Viaje al centro de la tierra

Una hora, dos horas… ¡qué sé yo! transcurrieron así. Nos entrelazamos los brazos, nos asíamos fuertemente con las manos a fin de no ser despedidos de la balsa. Se producían conmociones de extremada violencia cada vez que esta última chocaba contra las paredes. Estos choques, sin embargo, eran raros, de donde deduje que la galería se ensanchaba considerablemente. Aquél era, a no dudarlo, el camino de Saknussemm; pero en vez de descender nosotros solos, habíamos arrastrado todo un mar con nosotros, gracias a nuestra imprudencia.
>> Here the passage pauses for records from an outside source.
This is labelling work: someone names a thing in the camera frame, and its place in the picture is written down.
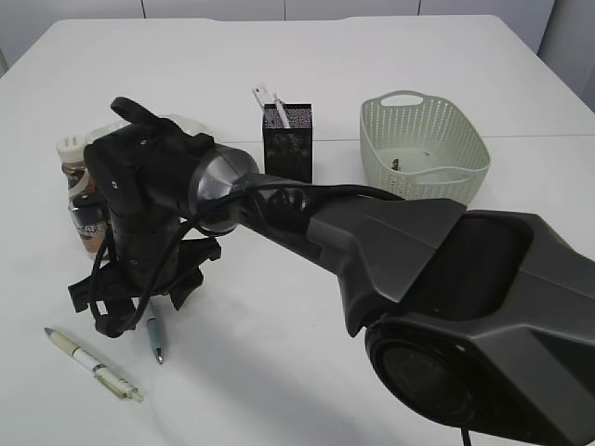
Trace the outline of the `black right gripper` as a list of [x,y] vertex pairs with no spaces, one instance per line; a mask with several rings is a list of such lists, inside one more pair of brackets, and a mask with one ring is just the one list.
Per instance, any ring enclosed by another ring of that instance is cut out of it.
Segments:
[[[68,287],[77,313],[89,309],[95,319],[95,329],[102,335],[117,338],[125,331],[134,330],[132,322],[137,313],[133,300],[139,298],[151,278],[166,240],[153,242],[136,239],[133,254],[110,254],[110,262],[99,268],[95,279],[86,277]],[[220,258],[221,248],[214,238],[183,240],[167,258],[164,270],[154,285],[152,295],[168,295],[176,311],[188,296],[203,284],[200,266],[206,261]],[[98,302],[105,305],[100,313]]]

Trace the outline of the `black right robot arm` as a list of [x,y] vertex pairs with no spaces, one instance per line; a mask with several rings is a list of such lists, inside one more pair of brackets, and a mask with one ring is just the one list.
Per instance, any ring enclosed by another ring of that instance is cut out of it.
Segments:
[[152,295],[180,306],[241,225],[337,277],[348,333],[416,413],[537,445],[594,440],[594,263],[542,217],[285,182],[244,151],[145,125],[84,159],[110,261],[71,292],[103,335],[132,329]]

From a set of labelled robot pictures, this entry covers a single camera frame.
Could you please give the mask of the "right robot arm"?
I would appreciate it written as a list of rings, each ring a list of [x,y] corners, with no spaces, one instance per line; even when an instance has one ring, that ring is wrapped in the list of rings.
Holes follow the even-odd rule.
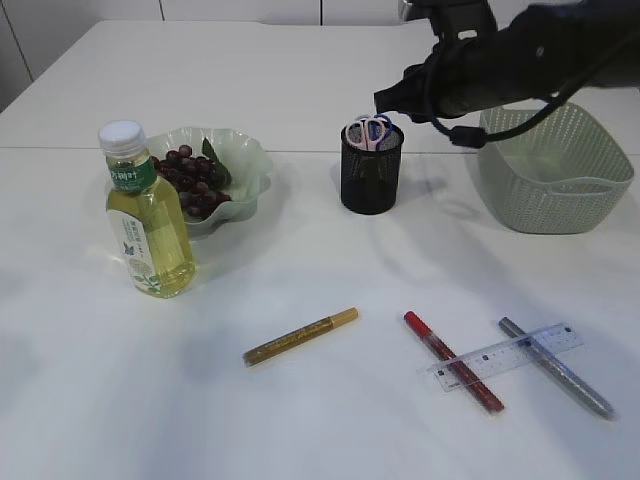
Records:
[[[426,18],[438,41],[421,64],[374,95],[379,113],[415,123],[542,99],[613,57],[586,81],[595,88],[639,84],[636,1],[533,3],[499,28],[486,1],[407,1],[406,20]]]

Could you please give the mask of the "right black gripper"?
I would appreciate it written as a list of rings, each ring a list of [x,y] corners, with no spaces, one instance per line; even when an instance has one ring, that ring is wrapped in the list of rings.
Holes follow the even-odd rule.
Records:
[[[404,20],[427,18],[438,42],[395,85],[374,93],[378,113],[416,123],[549,95],[565,81],[560,24],[551,5],[532,4],[499,30],[486,1],[405,1]]]

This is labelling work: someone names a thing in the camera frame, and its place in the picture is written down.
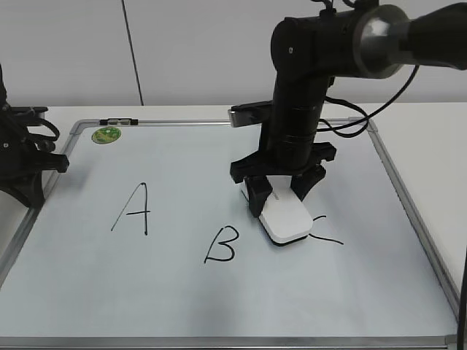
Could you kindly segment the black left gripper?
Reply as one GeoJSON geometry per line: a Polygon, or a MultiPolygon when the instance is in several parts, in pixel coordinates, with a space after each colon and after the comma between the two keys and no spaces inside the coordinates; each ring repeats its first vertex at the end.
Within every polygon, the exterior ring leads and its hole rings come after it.
{"type": "Polygon", "coordinates": [[[1,191],[25,207],[40,209],[45,203],[43,171],[65,173],[66,155],[55,154],[60,131],[45,119],[47,107],[1,108],[1,191]]]}

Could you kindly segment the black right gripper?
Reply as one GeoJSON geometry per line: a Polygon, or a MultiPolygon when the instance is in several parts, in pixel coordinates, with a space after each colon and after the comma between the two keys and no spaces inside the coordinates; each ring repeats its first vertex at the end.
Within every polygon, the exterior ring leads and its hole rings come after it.
{"type": "Polygon", "coordinates": [[[236,184],[245,179],[249,210],[254,218],[259,218],[273,190],[266,176],[291,176],[290,188],[303,201],[309,191],[325,178],[326,170],[321,162],[334,161],[335,156],[336,148],[331,143],[314,143],[305,164],[288,168],[274,160],[270,152],[256,151],[232,162],[230,175],[236,184]]]}

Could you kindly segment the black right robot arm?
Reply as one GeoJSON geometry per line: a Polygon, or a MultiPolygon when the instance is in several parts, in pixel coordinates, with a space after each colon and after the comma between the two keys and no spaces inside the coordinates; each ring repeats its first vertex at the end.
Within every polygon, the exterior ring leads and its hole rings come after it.
{"type": "Polygon", "coordinates": [[[325,177],[322,162],[332,161],[336,148],[314,138],[335,78],[386,79],[405,65],[466,69],[466,4],[411,19],[392,4],[351,1],[338,12],[327,1],[316,17],[282,20],[270,51],[272,99],[229,109],[233,127],[260,125],[257,151],[230,170],[235,183],[245,183],[254,217],[272,194],[270,176],[289,176],[299,199],[325,177]]]}

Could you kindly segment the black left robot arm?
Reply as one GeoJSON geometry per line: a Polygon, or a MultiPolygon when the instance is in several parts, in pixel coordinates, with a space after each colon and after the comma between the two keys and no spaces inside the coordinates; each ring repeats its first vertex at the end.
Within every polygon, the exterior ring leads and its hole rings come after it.
{"type": "Polygon", "coordinates": [[[55,154],[61,135],[45,119],[47,107],[13,107],[1,83],[1,191],[28,208],[45,203],[42,173],[63,174],[69,167],[64,154],[55,154]]]}

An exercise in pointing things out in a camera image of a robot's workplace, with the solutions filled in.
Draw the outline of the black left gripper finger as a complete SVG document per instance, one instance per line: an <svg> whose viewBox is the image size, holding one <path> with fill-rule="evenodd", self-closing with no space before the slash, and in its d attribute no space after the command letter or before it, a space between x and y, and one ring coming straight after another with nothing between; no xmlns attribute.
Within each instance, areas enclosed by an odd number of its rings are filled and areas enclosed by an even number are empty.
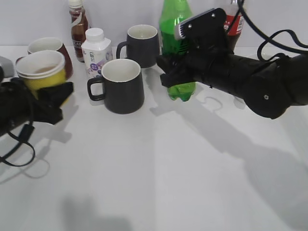
<svg viewBox="0 0 308 231"><path fill-rule="evenodd" d="M74 92L74 83L65 82L63 84L41 88L38 90L38 99L54 107L61 107Z"/></svg>

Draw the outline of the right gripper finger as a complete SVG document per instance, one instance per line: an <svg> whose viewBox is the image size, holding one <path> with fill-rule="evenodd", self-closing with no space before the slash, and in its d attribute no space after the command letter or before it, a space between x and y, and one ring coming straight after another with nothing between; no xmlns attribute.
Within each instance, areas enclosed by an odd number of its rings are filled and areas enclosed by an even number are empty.
<svg viewBox="0 0 308 231"><path fill-rule="evenodd" d="M194 73L181 71L176 73L164 73L160 75L160 81L164 87L173 87L175 85L195 82Z"/></svg>
<svg viewBox="0 0 308 231"><path fill-rule="evenodd" d="M179 67L182 63L182 59L183 58L178 55L159 55L156 58L156 63L164 72L171 72Z"/></svg>

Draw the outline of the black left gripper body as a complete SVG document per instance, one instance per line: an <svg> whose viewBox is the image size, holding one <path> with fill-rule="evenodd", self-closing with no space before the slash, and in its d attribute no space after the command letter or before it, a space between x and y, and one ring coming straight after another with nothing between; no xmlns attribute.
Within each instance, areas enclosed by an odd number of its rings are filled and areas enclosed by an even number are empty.
<svg viewBox="0 0 308 231"><path fill-rule="evenodd" d="M63 119L61 107L36 99L18 78L0 84L0 129L13 130L25 122L55 125Z"/></svg>

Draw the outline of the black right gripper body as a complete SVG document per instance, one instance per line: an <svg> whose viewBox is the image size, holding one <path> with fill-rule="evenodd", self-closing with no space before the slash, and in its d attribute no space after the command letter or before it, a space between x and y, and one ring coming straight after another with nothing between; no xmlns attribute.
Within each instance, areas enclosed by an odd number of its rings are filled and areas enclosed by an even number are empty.
<svg viewBox="0 0 308 231"><path fill-rule="evenodd" d="M179 57L180 70L178 83L200 82L212 83L210 68L212 56L183 55Z"/></svg>

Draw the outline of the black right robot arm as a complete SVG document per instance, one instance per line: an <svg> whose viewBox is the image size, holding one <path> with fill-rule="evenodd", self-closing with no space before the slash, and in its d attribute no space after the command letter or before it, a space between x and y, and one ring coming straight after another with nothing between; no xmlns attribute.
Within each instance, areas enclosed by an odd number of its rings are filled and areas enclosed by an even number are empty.
<svg viewBox="0 0 308 231"><path fill-rule="evenodd" d="M257 115L276 119L291 106L308 104L308 57L272 62L234 54L160 55L164 87L199 82L242 99Z"/></svg>

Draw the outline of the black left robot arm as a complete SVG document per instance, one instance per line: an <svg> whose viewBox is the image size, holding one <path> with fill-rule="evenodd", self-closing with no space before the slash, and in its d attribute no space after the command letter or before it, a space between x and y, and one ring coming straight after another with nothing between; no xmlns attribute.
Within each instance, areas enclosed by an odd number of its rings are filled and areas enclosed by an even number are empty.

Bien se comprenderá que estas ideas asaltaron mi mente de un modo vago y obscuro, costándome mucho trabajo asociarlas durante aquella vertiginosa carrera que parecía una caída. A juzgar por el aire que me azotaba la cara, nuestra velocidad debía ser superior a la de los trenes más rápidos. Era, pues, imposible encender una antorcha en tales condiciones, y nuestro último aparato eléctrico se había destrozado en el momento de la explosión.

Grande fue, pues, mi sorpresa al ver repentinamente brillar una luz a mi lado, que iluminó el semblante de Hans. El hábil cazador había lograda encender la linterna, y, aunque su llama vacilaba, amenazando apagarse, lanzó algunas resplandores en aquella espantosa obscuridad.